以前からずっと気になっていた松がありました。山梨県一宮町の国道20号線ぞいにある「浪人の松」です。
先端部分がやや欠けているものの、全体の枝振りは優雅。鶴が舞い降りてきた様をイメージして、舞鶴松というのがありますが、
まさしく、そんな感じの姿は、心惹かれるものでした。それだけではなく、この松はくぼ地にあったのですが、
根元部分が地表にかなり露出していて、その下をせせらぎが流れていたので、そばに国道さえなければ、おとぎ話のなかのたたずまいという感じでした。

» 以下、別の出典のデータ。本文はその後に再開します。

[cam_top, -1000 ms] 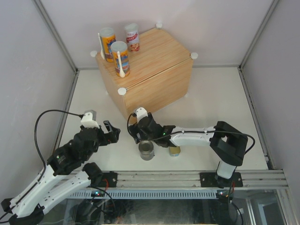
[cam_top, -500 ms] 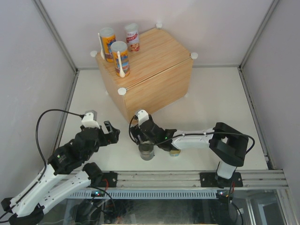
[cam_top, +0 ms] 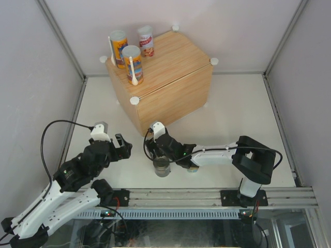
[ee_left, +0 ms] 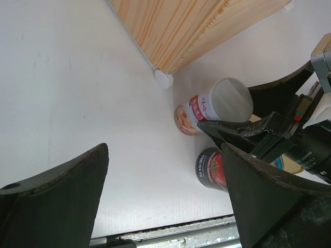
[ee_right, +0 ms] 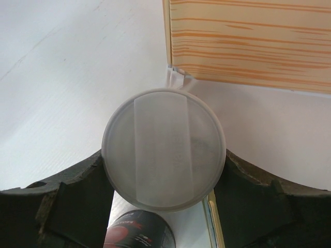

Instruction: Place and organize the canned foods onto the counter

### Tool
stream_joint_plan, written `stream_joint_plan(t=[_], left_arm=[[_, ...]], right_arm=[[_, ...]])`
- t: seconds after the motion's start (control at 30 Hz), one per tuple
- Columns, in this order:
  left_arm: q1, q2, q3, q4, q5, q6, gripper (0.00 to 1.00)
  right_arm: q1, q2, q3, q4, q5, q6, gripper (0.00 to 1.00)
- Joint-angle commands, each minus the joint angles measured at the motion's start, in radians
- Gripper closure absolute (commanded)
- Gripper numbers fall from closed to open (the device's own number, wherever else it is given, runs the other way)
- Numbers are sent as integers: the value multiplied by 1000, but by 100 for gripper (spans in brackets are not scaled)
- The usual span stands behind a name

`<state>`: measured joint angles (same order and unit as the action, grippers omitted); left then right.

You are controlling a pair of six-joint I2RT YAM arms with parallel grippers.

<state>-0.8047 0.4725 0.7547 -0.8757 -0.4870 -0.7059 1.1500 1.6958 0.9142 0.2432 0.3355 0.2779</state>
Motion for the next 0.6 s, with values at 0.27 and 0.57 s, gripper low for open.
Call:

 ところが、何度もいうように国道の脇に立っていて(そこにしばらく座っていると、トラックや乗用車の排気ガスでむせるようなそんな場所)、
これは環境が悪すぎると思っていた矢先、初めて出会った1年後くらいに、その場所を通りかかると、その姿がないのに気がつきました。車から降りて、
行ってみるとそこはぽかっりと空間が空いたままでした。
「なくてある」ということほど侘びしいものはない。空き地がなければ、それがあったことさえ気がつかないが、その空間が無意味に広くて、侘びしいのです。
これは、他の松がなくなった場所にもいえますが、松の為にとってあった空間だからこそ、なくなると、違和感があるのです。
 その松を描こうと思いながら、願いを果たせなかったので、それを写真から描くことにしました。それが原因か、この作品、当初からかなり難航しました。
描きはじめたのは2年も前でしたが、どんなにリアルに描き込んでも、空間が出てこないのです。数カ月描いてもまったく空間が出来てこないので、
半分あきらめかけていたのですが、どうしても絵に対して申し訳ない。というつもりで、どこかで、この絵自身に決着をつけなければと思っていました。
1年程ほおり投げていた絵を引っぱりだしてきて、一本一本松葉を描いた上から、思いきって胡分で全体に霞がかった様に変えました。
その結果、松の樹の空間というより、霧の持っている空間が生まれ、なんとか絵として魂を持ってもらうことが出来たような気がします。
本来は松樹だけで見せたかったのですが、本物の松を観る事ができないので、いかんともしがたく、こういう結果になってしまいました。

 でも、先にもいったように、霧の空間は出てきたように思うので、これはこれで、粘った結果だと思っています。
こうやって松の樹が一本一本なくなってゆくのは寂しい限りですが。


雪舟の里墨彩画コンクールで、奨励賞をいただきました。展覧会は九月頃岡山県総社市にて開催されます。詳しくはおって掲載いたします。